EXERCISE INSTRUCTIONS: Using the listing below, print exactly everything from the line with "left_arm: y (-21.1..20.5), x" down to the line with "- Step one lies", both included, and nothing more.
[MATERIAL FOR THE TASK — start]
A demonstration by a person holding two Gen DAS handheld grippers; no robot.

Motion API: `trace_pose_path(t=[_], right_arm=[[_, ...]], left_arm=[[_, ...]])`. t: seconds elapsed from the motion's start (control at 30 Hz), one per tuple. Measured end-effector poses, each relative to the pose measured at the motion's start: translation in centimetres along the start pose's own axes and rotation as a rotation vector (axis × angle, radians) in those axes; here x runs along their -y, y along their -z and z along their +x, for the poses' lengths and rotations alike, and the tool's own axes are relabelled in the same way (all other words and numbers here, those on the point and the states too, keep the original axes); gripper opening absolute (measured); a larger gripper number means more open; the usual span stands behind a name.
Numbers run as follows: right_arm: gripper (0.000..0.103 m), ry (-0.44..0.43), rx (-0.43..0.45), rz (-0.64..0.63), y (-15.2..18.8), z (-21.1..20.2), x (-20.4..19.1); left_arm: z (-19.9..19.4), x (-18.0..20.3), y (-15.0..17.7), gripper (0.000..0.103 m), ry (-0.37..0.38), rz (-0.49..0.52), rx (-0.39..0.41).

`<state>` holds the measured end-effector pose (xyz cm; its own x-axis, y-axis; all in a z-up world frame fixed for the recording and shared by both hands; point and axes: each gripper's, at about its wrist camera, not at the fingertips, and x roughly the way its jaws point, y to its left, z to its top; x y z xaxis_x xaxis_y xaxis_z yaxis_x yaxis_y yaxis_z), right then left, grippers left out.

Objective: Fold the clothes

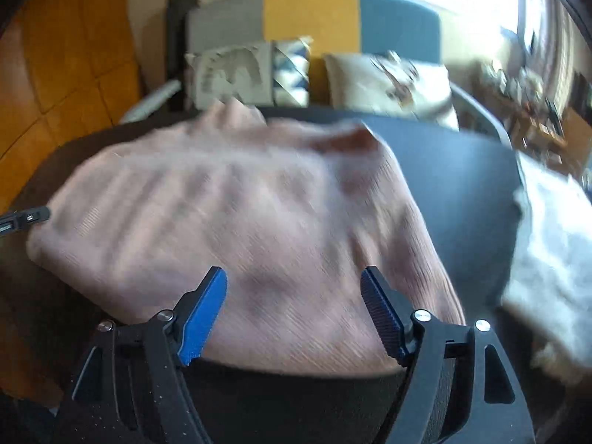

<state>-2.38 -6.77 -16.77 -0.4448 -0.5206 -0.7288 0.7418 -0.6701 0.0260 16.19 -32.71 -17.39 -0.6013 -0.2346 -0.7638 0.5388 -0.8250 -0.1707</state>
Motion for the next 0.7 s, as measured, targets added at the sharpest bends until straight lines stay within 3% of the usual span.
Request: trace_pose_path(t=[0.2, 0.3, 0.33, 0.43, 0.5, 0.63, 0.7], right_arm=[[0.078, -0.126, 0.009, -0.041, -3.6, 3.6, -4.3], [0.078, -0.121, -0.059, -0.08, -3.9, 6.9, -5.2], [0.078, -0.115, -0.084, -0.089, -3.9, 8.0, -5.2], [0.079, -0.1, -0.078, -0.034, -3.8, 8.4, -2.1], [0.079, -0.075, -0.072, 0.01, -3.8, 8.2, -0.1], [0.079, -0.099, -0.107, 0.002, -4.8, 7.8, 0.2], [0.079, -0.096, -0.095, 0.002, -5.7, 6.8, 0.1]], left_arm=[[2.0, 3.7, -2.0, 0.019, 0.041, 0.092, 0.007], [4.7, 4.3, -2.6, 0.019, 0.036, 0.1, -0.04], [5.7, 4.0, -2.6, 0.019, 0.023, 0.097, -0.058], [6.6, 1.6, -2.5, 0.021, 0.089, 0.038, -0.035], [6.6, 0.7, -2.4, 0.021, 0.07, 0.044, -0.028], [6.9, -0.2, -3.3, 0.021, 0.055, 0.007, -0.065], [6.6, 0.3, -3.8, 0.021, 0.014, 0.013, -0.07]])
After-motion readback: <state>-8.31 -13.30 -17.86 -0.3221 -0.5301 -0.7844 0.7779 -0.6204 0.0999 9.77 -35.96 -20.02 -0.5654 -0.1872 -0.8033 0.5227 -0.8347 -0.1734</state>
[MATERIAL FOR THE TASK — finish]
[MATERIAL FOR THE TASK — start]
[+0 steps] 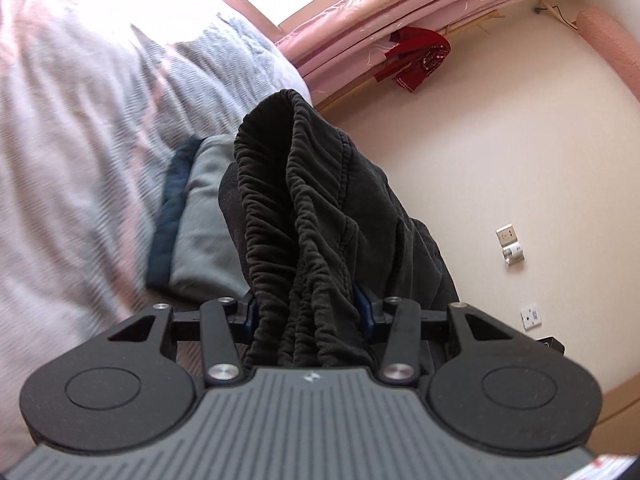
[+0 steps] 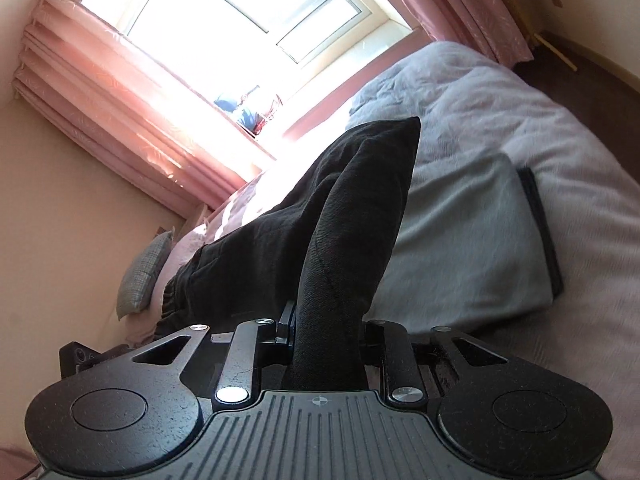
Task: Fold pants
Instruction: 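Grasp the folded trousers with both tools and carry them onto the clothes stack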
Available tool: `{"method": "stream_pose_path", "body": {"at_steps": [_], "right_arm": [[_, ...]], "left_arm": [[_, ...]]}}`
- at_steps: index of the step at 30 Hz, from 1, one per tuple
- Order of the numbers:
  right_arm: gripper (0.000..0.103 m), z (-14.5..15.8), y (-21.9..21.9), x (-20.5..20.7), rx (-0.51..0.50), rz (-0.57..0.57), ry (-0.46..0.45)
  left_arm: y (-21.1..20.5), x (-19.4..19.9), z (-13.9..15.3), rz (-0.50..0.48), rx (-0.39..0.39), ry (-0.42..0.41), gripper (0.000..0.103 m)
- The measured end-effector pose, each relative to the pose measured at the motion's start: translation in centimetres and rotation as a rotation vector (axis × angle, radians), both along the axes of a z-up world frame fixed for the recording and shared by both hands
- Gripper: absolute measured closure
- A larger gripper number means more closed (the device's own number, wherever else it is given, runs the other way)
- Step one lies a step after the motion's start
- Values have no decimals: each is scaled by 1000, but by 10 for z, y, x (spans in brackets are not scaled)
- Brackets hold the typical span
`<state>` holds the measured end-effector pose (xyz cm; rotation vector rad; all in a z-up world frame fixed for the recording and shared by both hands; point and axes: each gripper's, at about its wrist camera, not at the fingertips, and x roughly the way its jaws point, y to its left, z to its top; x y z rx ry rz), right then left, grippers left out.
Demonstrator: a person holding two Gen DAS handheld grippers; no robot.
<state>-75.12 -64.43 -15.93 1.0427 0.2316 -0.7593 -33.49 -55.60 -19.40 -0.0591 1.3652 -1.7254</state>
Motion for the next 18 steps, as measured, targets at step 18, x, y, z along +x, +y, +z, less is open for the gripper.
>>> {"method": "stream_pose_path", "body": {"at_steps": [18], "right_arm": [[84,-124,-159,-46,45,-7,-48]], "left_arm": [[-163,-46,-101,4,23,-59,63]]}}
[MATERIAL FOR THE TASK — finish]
WRITTEN RESPONSE:
  left_arm: y (-21.1..20.5), x (-19.4..19.9), z (-13.9..15.3), rz (-0.50..0.48), rx (-0.39..0.39), ry (-0.42..0.41), gripper (0.000..0.103 m)
- The measured end-effector pose, each relative to the pose measured at the motion's start: translation in centimetres and rotation as a rotation vector (axis × angle, radians), both along the axes of a z-up world frame fixed for the recording and shared by both hands
- Gripper: absolute measured closure
- A larger gripper number means more closed (the device's own number, wherever else it is given, runs the other way)
- Step one lies a step after the motion's start

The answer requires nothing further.